Below are the records; repeat exactly their lines between the line holding "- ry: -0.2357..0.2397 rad" and the line holding "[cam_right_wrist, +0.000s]", inclusive, skipping the pictures.

> **Provided data**:
----
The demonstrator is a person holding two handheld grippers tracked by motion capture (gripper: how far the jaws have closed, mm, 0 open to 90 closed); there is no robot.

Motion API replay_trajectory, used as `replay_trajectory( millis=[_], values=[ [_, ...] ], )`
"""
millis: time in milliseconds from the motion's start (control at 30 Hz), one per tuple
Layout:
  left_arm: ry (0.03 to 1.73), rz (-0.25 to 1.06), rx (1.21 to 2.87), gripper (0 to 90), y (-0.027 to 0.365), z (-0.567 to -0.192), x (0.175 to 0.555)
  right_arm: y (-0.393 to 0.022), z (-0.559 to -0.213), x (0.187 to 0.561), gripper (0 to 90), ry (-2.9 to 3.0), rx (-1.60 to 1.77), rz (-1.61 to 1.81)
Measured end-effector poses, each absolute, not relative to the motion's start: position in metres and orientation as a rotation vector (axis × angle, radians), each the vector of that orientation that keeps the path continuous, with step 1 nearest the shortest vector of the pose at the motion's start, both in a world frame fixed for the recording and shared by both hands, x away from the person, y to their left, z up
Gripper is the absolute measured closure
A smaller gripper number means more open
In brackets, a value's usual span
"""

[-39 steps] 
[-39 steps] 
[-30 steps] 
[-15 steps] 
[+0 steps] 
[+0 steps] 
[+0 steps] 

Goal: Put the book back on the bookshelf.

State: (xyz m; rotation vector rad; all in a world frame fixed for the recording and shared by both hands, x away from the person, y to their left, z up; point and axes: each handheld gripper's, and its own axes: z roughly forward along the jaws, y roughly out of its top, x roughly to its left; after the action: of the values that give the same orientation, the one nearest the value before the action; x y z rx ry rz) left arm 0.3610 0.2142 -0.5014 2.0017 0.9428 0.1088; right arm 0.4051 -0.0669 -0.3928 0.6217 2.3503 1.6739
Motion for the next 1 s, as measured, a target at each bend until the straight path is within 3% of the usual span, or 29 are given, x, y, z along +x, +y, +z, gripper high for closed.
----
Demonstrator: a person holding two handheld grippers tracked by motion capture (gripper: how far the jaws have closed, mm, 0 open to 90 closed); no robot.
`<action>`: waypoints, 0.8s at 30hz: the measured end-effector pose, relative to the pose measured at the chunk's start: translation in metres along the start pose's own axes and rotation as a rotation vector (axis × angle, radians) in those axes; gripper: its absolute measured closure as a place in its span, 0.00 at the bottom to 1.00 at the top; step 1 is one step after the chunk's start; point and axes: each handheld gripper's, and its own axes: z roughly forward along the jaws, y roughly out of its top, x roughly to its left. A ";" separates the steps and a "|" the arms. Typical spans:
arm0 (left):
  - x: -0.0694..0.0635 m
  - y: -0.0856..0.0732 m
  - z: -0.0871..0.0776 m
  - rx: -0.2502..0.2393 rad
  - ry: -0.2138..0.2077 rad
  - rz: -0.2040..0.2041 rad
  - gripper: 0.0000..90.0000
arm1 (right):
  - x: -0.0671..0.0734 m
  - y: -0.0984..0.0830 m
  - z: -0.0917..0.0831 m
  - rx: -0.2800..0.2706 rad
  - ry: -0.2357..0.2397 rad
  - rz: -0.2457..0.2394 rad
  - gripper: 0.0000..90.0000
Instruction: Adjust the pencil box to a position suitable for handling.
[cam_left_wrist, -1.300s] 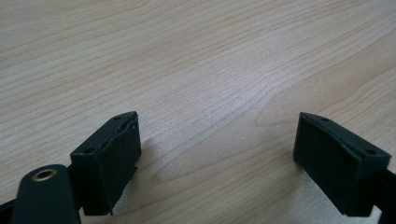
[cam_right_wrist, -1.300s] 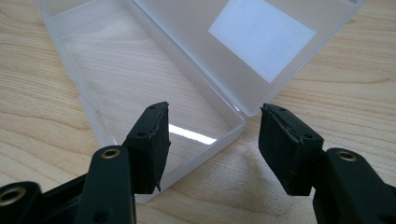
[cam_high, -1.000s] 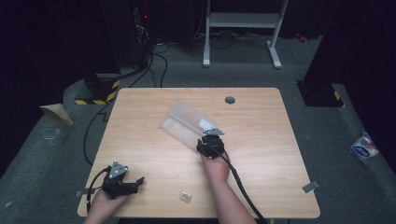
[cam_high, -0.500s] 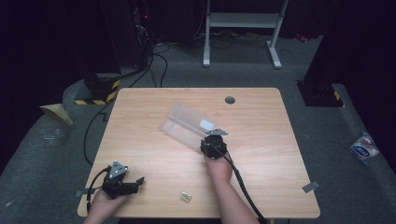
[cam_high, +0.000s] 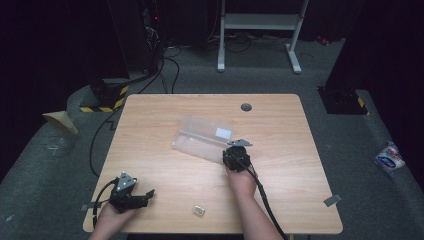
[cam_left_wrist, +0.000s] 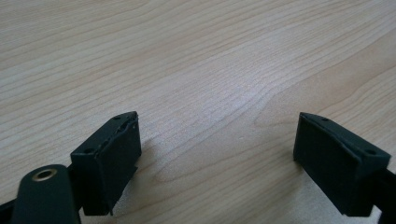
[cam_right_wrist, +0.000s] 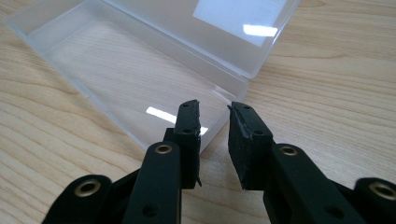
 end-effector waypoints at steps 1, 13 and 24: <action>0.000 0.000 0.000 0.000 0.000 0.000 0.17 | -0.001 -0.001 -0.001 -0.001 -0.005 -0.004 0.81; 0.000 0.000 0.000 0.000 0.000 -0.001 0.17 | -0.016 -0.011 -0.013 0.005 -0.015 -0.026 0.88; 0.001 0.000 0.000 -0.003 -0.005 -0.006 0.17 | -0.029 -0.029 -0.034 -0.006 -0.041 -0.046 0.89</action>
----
> **Reply to the exercise**:
  - ry: -0.2357..0.2397 rad
  - rz: -0.2457..0.2394 rad
  - gripper: 0.0000..90.0000
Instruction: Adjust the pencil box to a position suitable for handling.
[cam_left_wrist, -1.300s] 
[cam_right_wrist, -1.300s] 
[cam_high, -1.000s] 
[cam_high, -0.500s] 
[cam_high, +0.000s] 
[cam_left_wrist, +0.000s] 
[cam_right_wrist, +0.000s] 

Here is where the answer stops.